A new study from the American Association of University Women chose to look at young people one year out of college, the majority of who do not have families or children, to eliminate the influence of family choices on salary (although they would be the first to point out that these choices may arise from unequal societal expectations). 

Their findings show that “occupation, hours worked, and economic sector help us understand the pay gap, but these differences do not fully explain it,” suggesting that discrimination does influence salary – and that better policies are needed to address this inequity. After controlling for these various measurable causes of the pay gap, they showed that on average, two college graduates identical in every way but gender – major, career, hours worked, etc. – would still have a 7% pay gap on average.

This unexplained portion of the pay gap is just that – technically unexplained. But we can hazard some pretty good guesses as to its causes. Likely, a substantial portion of this gap is attributable to discrimination. There are other possibilities, such as a difference between the genders in willingness to negotiate for a higher salary. 

However, many studies have shown that real gender biases do exist against women in the workplace; the AAUW points out several, including a study in which “science faculty members from research-intensive universities selected a higher starting salary for male applicants than they did for identically qualified female applicants for a laboratory manager position.”
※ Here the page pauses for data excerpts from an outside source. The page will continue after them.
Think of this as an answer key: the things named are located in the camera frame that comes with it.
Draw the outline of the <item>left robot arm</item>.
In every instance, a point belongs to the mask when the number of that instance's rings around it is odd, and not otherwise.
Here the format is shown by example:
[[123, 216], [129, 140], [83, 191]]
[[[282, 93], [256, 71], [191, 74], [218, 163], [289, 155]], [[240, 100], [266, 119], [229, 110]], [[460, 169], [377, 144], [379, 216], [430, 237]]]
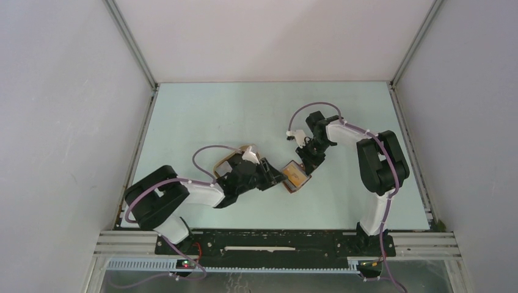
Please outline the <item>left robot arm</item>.
[[240, 154], [216, 165], [214, 173], [216, 180], [209, 183], [180, 178], [171, 166], [163, 165], [126, 190], [125, 221], [144, 231], [156, 231], [178, 254], [186, 254], [192, 249], [193, 238], [186, 221], [175, 215], [181, 204], [222, 209], [246, 192], [265, 191], [287, 179], [266, 158], [250, 161]]

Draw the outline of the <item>beige card tray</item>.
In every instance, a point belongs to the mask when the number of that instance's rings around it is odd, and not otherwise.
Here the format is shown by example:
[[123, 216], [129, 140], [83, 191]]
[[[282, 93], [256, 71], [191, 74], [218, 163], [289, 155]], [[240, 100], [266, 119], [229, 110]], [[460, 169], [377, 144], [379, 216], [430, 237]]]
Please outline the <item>beige card tray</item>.
[[216, 178], [220, 178], [227, 173], [230, 173], [233, 168], [235, 168], [238, 164], [242, 163], [244, 160], [241, 159], [241, 155], [243, 152], [242, 147], [247, 145], [242, 145], [238, 149], [239, 151], [234, 151], [230, 153], [228, 156], [219, 161], [213, 168], [213, 174]]

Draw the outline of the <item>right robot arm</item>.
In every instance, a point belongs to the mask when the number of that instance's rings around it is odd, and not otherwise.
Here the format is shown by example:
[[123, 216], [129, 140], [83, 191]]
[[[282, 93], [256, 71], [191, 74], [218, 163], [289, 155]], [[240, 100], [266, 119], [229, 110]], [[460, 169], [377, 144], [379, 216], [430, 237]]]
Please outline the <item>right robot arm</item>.
[[355, 246], [363, 255], [373, 254], [380, 246], [377, 235], [385, 230], [390, 201], [410, 173], [396, 134], [375, 134], [349, 124], [339, 115], [326, 118], [320, 111], [311, 113], [305, 121], [311, 136], [301, 129], [289, 129], [286, 136], [296, 141], [296, 153], [307, 176], [324, 162], [329, 147], [347, 145], [356, 150], [360, 178], [373, 195], [359, 222], [363, 234], [356, 237]]

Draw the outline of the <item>orange yellow card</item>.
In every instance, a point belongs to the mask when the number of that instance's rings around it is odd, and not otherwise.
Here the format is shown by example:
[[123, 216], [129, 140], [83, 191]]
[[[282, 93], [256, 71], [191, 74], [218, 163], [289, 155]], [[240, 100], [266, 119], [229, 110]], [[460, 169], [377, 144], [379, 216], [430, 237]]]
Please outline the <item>orange yellow card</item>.
[[282, 173], [286, 175], [289, 182], [296, 187], [303, 185], [307, 180], [307, 175], [302, 167], [295, 161], [291, 161], [284, 166]]

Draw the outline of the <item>brown leather card holder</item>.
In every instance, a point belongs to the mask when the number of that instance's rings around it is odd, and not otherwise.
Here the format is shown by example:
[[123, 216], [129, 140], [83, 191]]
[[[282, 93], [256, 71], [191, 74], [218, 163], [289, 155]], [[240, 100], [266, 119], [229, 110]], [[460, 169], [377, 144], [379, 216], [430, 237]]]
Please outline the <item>brown leather card holder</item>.
[[286, 176], [283, 185], [290, 194], [300, 190], [312, 178], [312, 175], [305, 173], [304, 165], [294, 160], [289, 161], [281, 173]]

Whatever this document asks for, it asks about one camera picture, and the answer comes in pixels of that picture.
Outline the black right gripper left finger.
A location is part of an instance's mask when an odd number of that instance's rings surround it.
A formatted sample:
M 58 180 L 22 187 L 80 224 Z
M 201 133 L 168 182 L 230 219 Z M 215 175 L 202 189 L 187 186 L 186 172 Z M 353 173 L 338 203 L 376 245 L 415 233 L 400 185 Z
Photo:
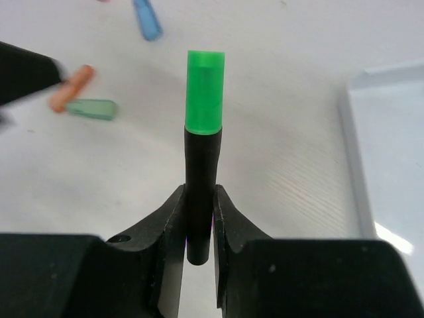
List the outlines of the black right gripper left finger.
M 186 247 L 183 185 L 155 212 L 113 236 L 125 279 L 117 317 L 177 317 Z

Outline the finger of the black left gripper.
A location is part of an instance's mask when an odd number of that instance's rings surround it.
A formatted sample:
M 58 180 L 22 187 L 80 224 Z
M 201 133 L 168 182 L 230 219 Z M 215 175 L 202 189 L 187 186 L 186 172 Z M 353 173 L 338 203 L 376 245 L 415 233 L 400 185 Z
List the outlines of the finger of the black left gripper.
M 0 70 L 2 106 L 62 82 L 57 61 L 4 42 Z

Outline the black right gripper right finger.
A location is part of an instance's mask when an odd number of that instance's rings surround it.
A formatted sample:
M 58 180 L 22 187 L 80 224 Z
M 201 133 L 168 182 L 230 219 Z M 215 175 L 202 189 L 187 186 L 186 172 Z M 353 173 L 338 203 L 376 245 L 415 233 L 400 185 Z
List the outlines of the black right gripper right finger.
M 248 244 L 269 239 L 234 205 L 221 185 L 213 198 L 213 243 L 217 307 L 223 317 L 254 317 L 257 281 Z

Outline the green cap black highlighter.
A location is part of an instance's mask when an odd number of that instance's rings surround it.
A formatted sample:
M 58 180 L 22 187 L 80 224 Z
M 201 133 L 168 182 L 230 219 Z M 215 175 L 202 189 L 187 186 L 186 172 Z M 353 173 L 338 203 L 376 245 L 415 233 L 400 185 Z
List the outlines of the green cap black highlighter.
M 185 212 L 187 259 L 209 259 L 213 196 L 221 150 L 225 54 L 187 53 L 185 97 Z

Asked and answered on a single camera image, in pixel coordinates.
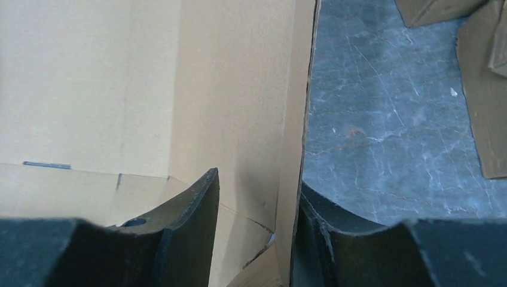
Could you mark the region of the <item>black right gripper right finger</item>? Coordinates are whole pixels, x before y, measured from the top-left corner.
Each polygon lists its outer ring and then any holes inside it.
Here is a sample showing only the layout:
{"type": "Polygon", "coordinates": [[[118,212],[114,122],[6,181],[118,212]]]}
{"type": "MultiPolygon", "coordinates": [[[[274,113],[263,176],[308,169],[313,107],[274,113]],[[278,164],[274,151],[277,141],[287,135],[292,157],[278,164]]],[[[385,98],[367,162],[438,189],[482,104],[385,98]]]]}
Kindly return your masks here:
{"type": "Polygon", "coordinates": [[[408,219],[385,226],[301,197],[292,286],[505,286],[505,219],[408,219]]]}

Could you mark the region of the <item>brown cardboard box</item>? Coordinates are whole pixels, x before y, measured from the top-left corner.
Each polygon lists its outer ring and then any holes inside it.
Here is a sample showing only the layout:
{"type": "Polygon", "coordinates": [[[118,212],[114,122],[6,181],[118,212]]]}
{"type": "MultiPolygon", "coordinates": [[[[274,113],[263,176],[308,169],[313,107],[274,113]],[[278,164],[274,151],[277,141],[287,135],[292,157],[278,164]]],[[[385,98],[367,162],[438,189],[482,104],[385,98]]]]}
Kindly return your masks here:
{"type": "Polygon", "coordinates": [[[1,220],[120,226],[219,173],[207,286],[289,286],[319,1],[2,1],[1,220]]]}

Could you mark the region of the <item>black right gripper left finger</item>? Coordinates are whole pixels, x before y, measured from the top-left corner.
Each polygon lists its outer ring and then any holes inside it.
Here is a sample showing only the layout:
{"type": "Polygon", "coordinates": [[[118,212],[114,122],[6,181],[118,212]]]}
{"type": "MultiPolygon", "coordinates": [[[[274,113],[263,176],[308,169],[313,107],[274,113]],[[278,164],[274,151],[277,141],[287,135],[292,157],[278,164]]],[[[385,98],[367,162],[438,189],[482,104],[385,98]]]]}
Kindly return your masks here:
{"type": "Polygon", "coordinates": [[[78,218],[1,220],[2,286],[207,286],[219,205],[209,169],[116,227],[78,218]]]}

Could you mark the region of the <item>leaning folded cardboard box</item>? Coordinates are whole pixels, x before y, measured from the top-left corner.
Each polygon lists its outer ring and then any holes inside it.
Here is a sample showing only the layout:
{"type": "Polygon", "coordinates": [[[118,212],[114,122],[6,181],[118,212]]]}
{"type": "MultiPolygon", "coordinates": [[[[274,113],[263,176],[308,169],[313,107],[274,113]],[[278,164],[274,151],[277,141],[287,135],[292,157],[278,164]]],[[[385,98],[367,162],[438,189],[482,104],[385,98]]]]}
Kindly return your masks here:
{"type": "Polygon", "coordinates": [[[490,70],[503,1],[488,1],[461,26],[457,57],[482,174],[506,177],[506,78],[490,70]]]}

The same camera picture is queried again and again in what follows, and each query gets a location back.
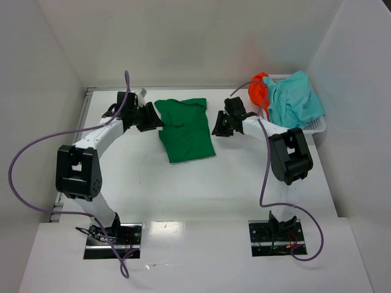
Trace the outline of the green t shirt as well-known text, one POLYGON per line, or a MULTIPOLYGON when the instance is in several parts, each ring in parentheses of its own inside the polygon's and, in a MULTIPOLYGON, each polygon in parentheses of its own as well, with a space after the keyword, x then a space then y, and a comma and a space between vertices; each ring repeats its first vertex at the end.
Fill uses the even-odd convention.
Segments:
POLYGON ((171 164, 206 159, 216 155, 206 116, 206 98, 160 99, 155 107, 164 123, 159 139, 171 164))

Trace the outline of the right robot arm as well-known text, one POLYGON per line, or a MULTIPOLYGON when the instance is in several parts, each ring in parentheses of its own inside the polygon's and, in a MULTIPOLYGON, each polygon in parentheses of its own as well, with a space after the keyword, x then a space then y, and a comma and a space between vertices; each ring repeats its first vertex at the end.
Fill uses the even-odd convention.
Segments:
POLYGON ((267 162, 280 183, 280 192, 276 203, 261 206, 270 209, 268 226, 271 234, 277 237, 288 233, 297 221, 294 207, 300 197, 302 182, 313 168, 302 129, 277 126, 254 112, 220 110, 212 135, 230 137, 235 131, 266 143, 267 162))

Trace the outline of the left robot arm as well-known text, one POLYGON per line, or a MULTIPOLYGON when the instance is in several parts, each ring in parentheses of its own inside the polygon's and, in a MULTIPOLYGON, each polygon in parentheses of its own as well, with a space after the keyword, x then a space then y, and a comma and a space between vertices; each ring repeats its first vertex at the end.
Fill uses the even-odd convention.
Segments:
POLYGON ((125 106, 118 117, 107 111, 94 129, 73 145, 62 145, 57 151, 56 189, 77 203, 91 218, 91 234, 108 230, 111 239, 120 236, 120 218, 103 194, 100 157, 130 127, 149 131, 164 126, 153 103, 144 106, 125 106))

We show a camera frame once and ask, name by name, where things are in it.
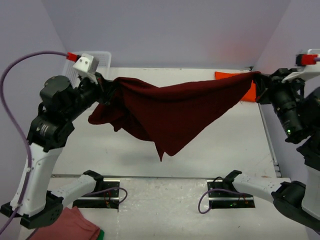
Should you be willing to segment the dark red t-shirt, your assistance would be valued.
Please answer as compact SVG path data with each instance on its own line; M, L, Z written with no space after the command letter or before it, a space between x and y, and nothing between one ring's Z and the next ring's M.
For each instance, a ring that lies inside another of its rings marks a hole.
M153 142L158 156L176 155L202 130L236 105L251 88L255 72L157 87L137 78L118 77L110 105L99 104L92 125L111 124Z

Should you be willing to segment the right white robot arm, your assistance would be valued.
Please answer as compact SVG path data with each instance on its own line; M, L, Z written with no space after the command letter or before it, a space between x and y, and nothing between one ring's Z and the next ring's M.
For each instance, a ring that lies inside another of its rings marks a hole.
M299 145L308 171L307 183L282 182L273 185L238 170L223 179L227 196L249 194L261 197L285 217L315 232L320 231L320 89L304 96L305 83L319 73L297 68L280 68L270 75L246 72L256 84L256 101L270 104L286 134L285 141Z

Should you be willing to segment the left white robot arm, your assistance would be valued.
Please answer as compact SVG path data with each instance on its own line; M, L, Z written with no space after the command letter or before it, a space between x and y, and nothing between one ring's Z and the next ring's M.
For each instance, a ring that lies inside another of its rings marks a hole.
M11 202L0 207L0 212L20 218L26 229L38 229L52 225L63 209L83 196L97 197L103 193L103 177L92 170L56 190L48 190L54 166L74 131L74 120L95 102L109 104L115 92L111 80L100 73L94 75L97 82L81 77L73 87L63 75L49 78L40 91L42 102L38 114L31 122L26 146L27 160L22 180Z
So what should we do about this pay gap? The Lily Ledbetter Fair Pay Act, although laudable, simply returned the statue of limitations for lawsuits over equal pay to what it had been before the Supreme Court 2007 Ledbetter v. Goodyear decisions. Instead of leaving the Equal Pay Act of 1963 to be undermined by the courts, we need new legislation to buttress it. The Paycheck Fairness Act, rejected twice by Congress, would have done so. But we also need creative legislation that addresses this inequality from the multitude of angles that give rise to it.

The pay gap is a multidimensional problem with a multitude of solutions, including the oft-discussed family leave and salary transparency policies, but also including many other angles. About two-thirds of minimum-wage earners are women, for example, so perhaps the minimum wage should be increased. Student loan debt disproportionately burdens women, affecting later careers, according to the AAUW report, so Pell grants and loan relief programs should be strengthened. Unionization, childcare, good information about private student loans – these are all angles that affect the pay gap. Tackling it will require creativity and persistence, but can and will be done.